Deep Learning Weekly: Issue #196

Unity gets into the synthetic data business, optimizations to better leverage CPUs for BERT, Facebook's new method to train Vision Transformers, Google’s DocAI platform hits GA, and more

Hey folks,

This week in deep learning, we bring you an animal emotion recognition system from Wageningen University, a bat sense algorithm that creates 3D pictures from audio data, and Waymo’s new CEO signals changes in self-driving.

You may also enjoy an adaptive framework for on-device recommendation, a blog series on BERT-like model inference on CPUs, evolving reinforcement learning algorithms, a paper on video generation using VQ-VAE and Transformers, and more!

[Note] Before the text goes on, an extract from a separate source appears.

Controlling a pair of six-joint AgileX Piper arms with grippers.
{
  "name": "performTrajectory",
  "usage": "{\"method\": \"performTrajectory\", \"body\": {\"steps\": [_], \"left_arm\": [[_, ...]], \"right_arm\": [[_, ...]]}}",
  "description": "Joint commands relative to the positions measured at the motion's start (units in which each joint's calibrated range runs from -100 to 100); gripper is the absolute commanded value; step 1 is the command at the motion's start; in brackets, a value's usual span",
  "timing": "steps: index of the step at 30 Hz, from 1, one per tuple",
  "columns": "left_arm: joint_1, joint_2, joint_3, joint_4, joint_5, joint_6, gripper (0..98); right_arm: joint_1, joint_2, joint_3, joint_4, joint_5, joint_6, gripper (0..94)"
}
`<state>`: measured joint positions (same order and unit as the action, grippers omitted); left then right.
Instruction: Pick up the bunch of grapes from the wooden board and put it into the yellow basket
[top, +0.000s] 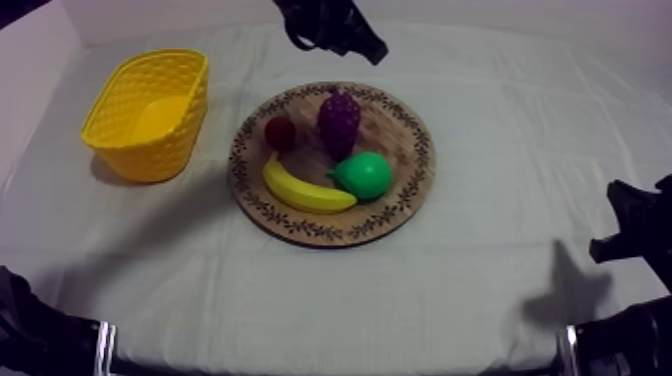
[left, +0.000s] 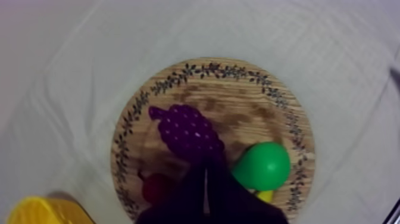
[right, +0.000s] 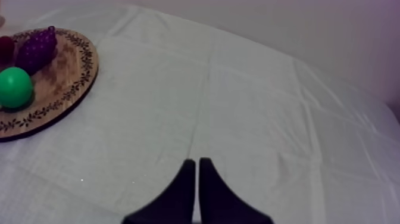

As always, happy reading and hacking. If you have something you think should be in next week’s issue, find us on Twitter: @dl_weekly.

Until next week!


Waymo’s leadership shift spotlights self-driving car challenges

John Krafcik, Waymo’s CEO since 2015, has announced he will step down and be replaced by former COO Tekedra Mawakana and former COO/CTO Dmitri Dolgov, signaling a few challenges in the industry.

A scientist created emotion recognition AI for animals

A researcher at Wageningen University & Research published an article detailing an animal emotion recognition system optimized to have an average accuracy of 85% on 9 different emotional states.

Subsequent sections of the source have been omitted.